3. $460 million from the F.W. Olin Foundation. This gift established the Franklin W. Olin College of Engineering, which opened in the fall of 2002 in Needham, Mass. Franklin Olin grew up in lumber camps in Vermont. Though he did not have a high school diploma, he qualified for Cornell University through self-instruction. After majoring in civil engineering, he founded the company now known as the Olin Corp. His philanthropic foundation, set up in 1938, has contributed to more than 50 colleges and universities. In 1997, the F.W. Olin Foundation committed $400 million to start an engineering college that would equip graduates with business and entrepreneurial skills and a sense of the social, political, and economic context of their work.

4. $400 million from Eli and Edythe L. Broad. This sum went to The Broad Institute of Harvard and MIT, which promotes collaboration in genomics and biomedical research. The Broads originally gave $100 million to set up the institute in 2004, and gave $100 million again a few years later. When it proved successful, they gave the additional $400 million in 2008 to endow it as a permanent research institution. Eli Broad said, during a ceremony announcing the gift, that the investment amounted to “a $600 million bet that the Broad will be the place where the greatest scientific discoveries take place.” 

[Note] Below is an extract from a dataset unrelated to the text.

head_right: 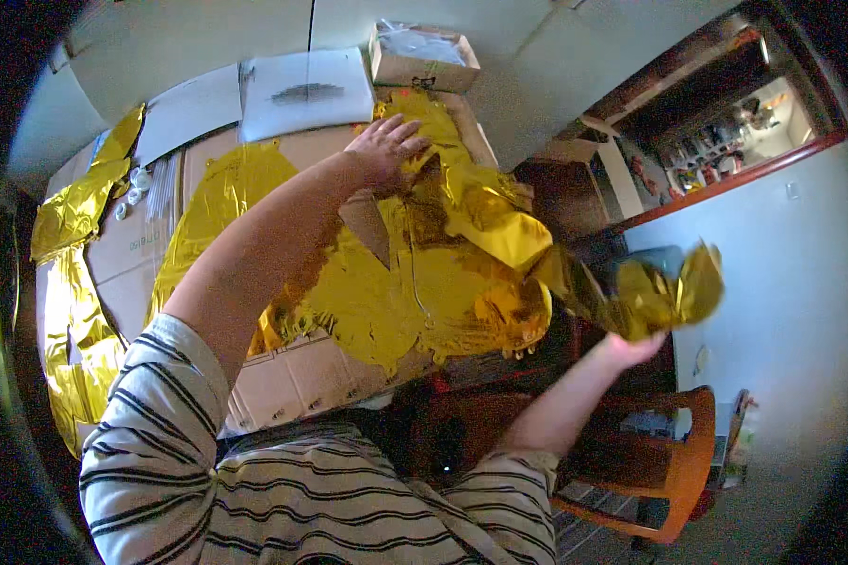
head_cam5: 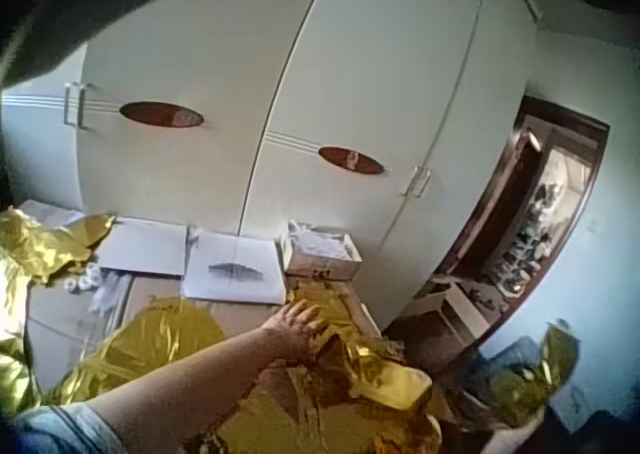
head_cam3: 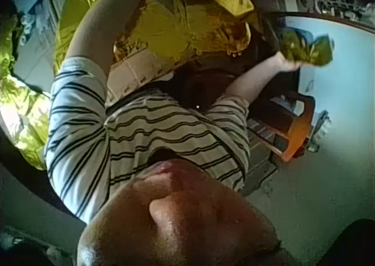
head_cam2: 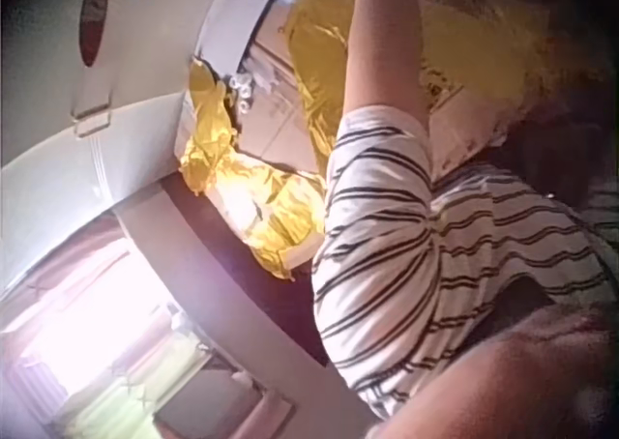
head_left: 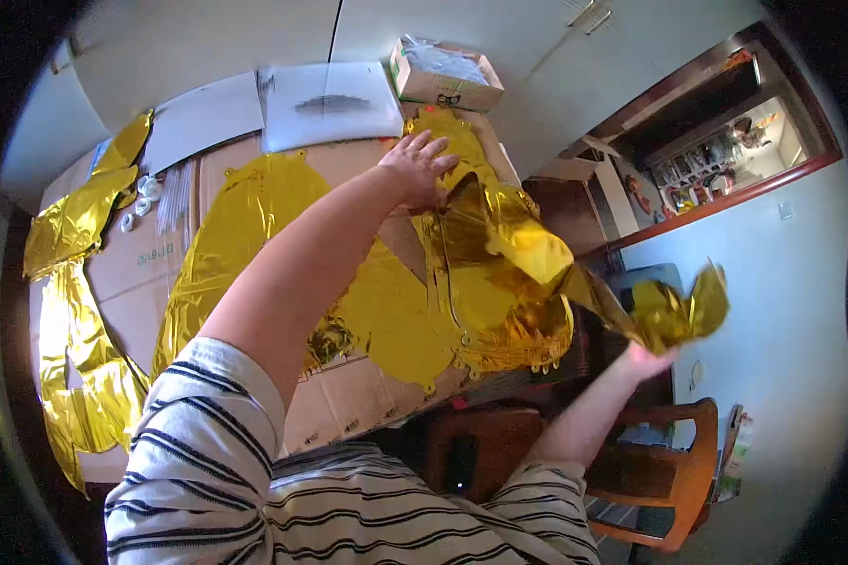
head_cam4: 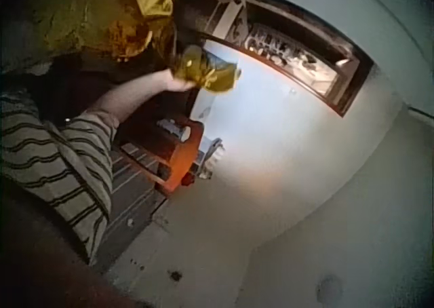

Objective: The recorder is inspecting, folding, and preparing gold foil letter balloons for packaging on a cardboard-covered surface.

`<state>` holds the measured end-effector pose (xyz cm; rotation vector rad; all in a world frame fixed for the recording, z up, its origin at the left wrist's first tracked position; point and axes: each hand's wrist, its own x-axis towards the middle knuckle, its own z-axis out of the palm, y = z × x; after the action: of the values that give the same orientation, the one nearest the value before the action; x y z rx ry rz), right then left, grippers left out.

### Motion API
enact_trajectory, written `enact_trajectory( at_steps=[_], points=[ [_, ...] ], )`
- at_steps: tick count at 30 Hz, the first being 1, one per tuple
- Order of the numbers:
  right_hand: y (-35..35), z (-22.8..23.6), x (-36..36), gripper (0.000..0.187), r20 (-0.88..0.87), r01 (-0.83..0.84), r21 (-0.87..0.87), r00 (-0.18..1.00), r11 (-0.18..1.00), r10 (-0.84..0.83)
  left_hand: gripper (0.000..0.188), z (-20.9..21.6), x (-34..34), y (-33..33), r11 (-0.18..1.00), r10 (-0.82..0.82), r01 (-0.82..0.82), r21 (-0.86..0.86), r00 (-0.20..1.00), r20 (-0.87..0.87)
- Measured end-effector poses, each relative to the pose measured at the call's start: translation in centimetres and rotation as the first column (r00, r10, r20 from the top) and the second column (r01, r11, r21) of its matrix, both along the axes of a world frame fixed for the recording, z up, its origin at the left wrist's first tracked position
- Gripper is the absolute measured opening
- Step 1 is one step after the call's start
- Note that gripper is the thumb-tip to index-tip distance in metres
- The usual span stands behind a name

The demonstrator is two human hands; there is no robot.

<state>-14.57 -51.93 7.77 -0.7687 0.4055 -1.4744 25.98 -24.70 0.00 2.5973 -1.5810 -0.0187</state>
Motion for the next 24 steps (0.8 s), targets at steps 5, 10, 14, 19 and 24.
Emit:
enact_trajectory(
  at_steps=[5, 10, 14, 19, 24],
  points=[
    [-2.8, -3.0, -18.4, 0.055, -0.461, 0.387, -0.612, 0.534, 0.69, -0.708, 0.077, 0.6, -1.1, -0.8, 1.0, -0.01, 0.009, -0.025, 0.999, -0.036],
    [3.3, 2.6, -20.8, 0.048, -0.432, 0.573, -0.312, 0.625, 0.758, -0.65, 0.076, 1.3, -0.9, -0.9, 0.962, -0.117, 0.185, -0.202, 0.945, 0.306],
    [5.0, 4.2, -18.9, 0.043, -0.498, 0.536, -0.388, 0.562, 0.749, -0.66, 0.051, 3.0, -2.2, -0.6, 0.956, -0.178, 0.245, -0.159, 0.921, 0.348],
    [8.5, 7.7, -13.9, 0.037, -0.546, 0.4, -0.519, 0.524, 0.755, -0.653, 0.062, 5.8, -9.2, -0.5, 0.98, -0.135, 0.14, -0.139, 0.99, 0.04],
    [14.0, 10.3, -4.3, 0.03, -0.575, 0.139, -0.584, 0.624, 0.8, -0.529, 0.069, 2.4, -11.8, 1.1, 0.958, -0.155, 0.171, -0.229, 0.984, 0.083]
  ],
)
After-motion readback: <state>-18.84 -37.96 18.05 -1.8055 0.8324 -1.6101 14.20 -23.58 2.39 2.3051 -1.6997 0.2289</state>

5. $400 million from John Kluge. In 2007, Mr. Kluge, at the age of 92, pledged the money to Columbia University, his alma mater, through his estate. It is earmarked for financial aid to undergraduate and graduate students at the New York university. He died three years later. An immigrant from Germany, Kluge eventually served in the US military and became chairman and president of Metromedia. The giant communications company included everything from the Harlem Globetrotters to mobile telephones. The gift would boost Columbia’s efforts “to adjust financial aid packages so that students receive more of their aid in grants and less in loans,” said Austin Quigley, dean of Columbia College, in a statement at the time of the announcement.